▶ **Task item**:
Which of the lines below contain the string "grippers"? Pull each one out of the data.

-----

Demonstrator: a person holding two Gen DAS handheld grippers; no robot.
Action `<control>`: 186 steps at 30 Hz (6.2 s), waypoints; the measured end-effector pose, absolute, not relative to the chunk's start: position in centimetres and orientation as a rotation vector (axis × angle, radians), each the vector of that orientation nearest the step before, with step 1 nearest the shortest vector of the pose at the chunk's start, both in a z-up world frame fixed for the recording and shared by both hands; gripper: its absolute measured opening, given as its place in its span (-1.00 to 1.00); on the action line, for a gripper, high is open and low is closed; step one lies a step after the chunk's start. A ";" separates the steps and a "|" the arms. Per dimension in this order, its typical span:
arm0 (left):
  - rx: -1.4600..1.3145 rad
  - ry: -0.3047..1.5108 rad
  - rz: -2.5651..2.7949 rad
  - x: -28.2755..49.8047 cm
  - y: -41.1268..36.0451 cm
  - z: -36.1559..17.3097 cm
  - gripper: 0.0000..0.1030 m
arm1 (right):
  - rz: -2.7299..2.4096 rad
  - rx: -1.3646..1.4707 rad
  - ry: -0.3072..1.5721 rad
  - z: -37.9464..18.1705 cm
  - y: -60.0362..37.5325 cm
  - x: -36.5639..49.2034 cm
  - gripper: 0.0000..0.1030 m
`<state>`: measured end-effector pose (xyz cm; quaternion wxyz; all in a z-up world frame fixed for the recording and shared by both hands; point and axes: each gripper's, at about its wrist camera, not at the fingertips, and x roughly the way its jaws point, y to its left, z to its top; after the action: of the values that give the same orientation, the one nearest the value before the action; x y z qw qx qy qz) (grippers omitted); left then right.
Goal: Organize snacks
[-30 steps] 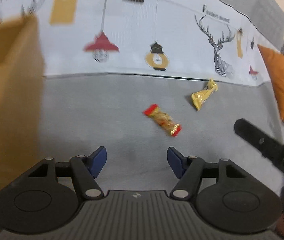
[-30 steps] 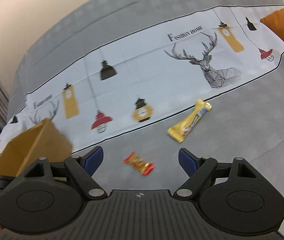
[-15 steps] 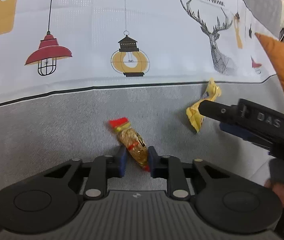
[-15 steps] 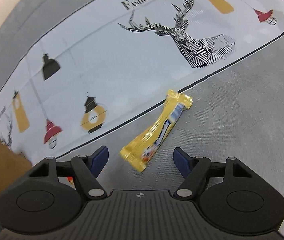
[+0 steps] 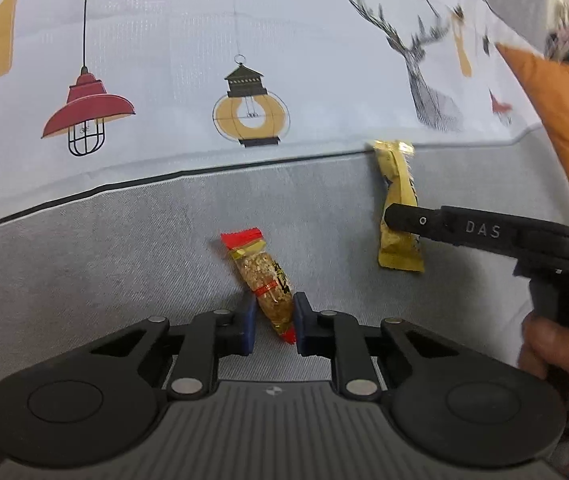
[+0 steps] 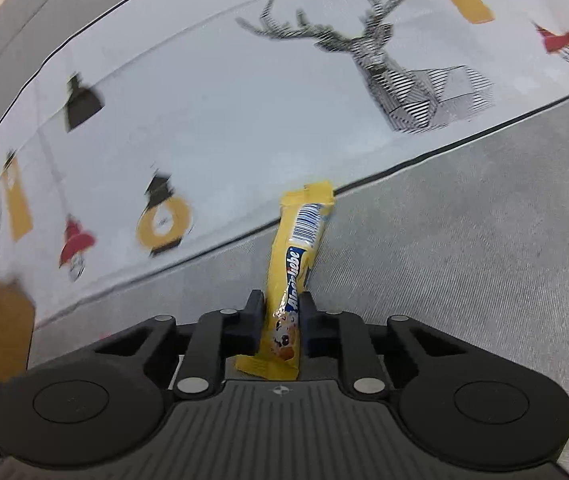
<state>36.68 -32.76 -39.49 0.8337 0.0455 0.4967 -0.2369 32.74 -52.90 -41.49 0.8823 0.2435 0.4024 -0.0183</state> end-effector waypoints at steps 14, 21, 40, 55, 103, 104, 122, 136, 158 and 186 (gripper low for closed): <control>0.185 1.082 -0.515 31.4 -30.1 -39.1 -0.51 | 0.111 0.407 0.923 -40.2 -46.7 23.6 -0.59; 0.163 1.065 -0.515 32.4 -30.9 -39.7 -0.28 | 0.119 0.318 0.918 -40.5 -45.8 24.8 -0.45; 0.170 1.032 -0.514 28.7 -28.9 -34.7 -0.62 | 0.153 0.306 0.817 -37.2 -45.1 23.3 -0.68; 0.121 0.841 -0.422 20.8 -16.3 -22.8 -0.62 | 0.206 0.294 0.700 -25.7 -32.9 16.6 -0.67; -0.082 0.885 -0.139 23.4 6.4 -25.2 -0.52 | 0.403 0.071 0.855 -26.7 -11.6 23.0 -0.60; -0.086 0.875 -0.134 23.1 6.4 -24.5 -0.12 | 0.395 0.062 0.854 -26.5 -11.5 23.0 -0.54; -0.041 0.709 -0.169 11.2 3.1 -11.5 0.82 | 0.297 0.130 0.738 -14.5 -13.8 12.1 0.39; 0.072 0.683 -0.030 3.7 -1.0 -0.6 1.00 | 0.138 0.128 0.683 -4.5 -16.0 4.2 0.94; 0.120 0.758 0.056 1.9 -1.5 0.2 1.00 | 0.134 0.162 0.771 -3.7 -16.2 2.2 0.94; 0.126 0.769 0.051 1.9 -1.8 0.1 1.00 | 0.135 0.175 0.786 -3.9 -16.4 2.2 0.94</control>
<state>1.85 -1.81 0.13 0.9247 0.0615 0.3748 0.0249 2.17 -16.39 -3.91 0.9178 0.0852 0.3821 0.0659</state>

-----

▶ **Response to the task**:
Demonstrator: a person holding two Gen DAS handheld grippers; no robot.
`<state>`: measured end-effector pose (xyz cm; quaternion wxyz; all in a z-up world frame fixed for the recording and shared by both hands; point and axes: each gripper's, at about its wrist camera, not at the fingertips, and x roughly the way its jaws point, y to its left, z to its top; after the action: of the values that give the same orientation, the one nearest the value before the action; x y z qw qx qy qz) (grippers omitted); left then right.

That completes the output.